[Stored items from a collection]
□ □ □ □ □ □ □
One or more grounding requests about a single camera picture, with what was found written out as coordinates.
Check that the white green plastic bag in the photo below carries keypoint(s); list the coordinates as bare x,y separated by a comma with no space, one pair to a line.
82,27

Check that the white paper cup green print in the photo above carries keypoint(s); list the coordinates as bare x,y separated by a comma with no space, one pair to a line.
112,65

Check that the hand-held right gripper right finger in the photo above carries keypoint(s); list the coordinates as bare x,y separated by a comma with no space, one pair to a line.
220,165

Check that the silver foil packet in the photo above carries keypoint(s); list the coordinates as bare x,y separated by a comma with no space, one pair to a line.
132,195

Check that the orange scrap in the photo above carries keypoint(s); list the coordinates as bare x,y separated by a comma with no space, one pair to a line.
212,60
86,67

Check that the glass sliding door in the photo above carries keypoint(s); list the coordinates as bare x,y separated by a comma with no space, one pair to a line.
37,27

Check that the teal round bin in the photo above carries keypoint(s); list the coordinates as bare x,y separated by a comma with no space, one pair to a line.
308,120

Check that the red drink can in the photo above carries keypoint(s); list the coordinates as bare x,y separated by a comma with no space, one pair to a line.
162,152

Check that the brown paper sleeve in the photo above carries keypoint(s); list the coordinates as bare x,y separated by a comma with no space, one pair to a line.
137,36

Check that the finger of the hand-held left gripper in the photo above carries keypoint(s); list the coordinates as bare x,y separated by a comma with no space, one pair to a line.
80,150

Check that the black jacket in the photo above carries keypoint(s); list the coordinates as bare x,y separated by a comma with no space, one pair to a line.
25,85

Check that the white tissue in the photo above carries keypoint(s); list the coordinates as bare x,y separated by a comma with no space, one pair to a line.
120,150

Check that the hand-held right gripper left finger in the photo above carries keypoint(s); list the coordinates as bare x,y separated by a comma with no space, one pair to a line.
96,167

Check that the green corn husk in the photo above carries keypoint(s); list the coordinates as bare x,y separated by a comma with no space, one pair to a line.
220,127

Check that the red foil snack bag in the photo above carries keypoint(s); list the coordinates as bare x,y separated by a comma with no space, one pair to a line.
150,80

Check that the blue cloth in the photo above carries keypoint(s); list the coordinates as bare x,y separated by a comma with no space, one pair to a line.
□ □ □ □ □ □ □
# [What this task involves]
Print each record word for word.

# [Your response]
One or more grounding requests about a single camera picture, with what was found written out as coordinates.
Check that the white green plastic bag in the photo below carries keypoint(s); list the coordinates as bare x,y separated by a comma with no space, one pair to a line.
82,27

Check that the white paper cup green print in the photo above carries keypoint(s); list the coordinates as bare x,y separated by a comma with no space, one pair to a line.
112,65

Check that the hand-held right gripper right finger in the photo above carries keypoint(s); list the coordinates as bare x,y separated by a comma with no space, one pair to a line.
220,165

Check that the silver foil packet in the photo above carries keypoint(s); list the coordinates as bare x,y separated by a comma with no space, one pair to a line.
132,195

Check that the orange scrap in the photo above carries keypoint(s); list the coordinates as bare x,y separated by a comma with no space, one pair to a line.
212,60
86,67

Check that the glass sliding door in the photo above carries keypoint(s); list the coordinates as bare x,y separated by a comma with no space, one pair to a line.
37,27

Check that the teal round bin in the photo above carries keypoint(s); list the coordinates as bare x,y separated by a comma with no space, one pair to a line.
308,120

Check that the red drink can in the photo above carries keypoint(s); list the coordinates as bare x,y separated by a comma with no space, one pair to a line.
162,152

Check that the brown paper sleeve in the photo above carries keypoint(s); list the coordinates as bare x,y separated by a comma with no space, one pair to a line.
137,36

Check that the finger of the hand-held left gripper in the photo above carries keypoint(s); list the coordinates as bare x,y separated by a comma with no space, one pair to a line.
80,150

Check that the black jacket in the photo above carries keypoint(s); list the coordinates as bare x,y separated by a comma with no space, one pair to a line.
25,85

Check that the white tissue in the photo above carries keypoint(s); list the coordinates as bare x,y separated by a comma with no space, one pair to a line.
120,150

Check that the hand-held right gripper left finger in the photo above carries keypoint(s); list the coordinates as bare x,y separated by a comma with no space, one pair to a line.
96,167

Check that the green corn husk in the photo above carries keypoint(s); list the coordinates as bare x,y separated by a comma with no space, one pair to a line.
220,127

Check that the red foil snack bag in the photo above carries keypoint(s); list the coordinates as bare x,y separated by a comma with no space, one pair to a line.
150,80

Check that the blue cloth in the photo above carries keypoint(s); list the coordinates as bare x,y separated by a comma with no space, one pair to a line.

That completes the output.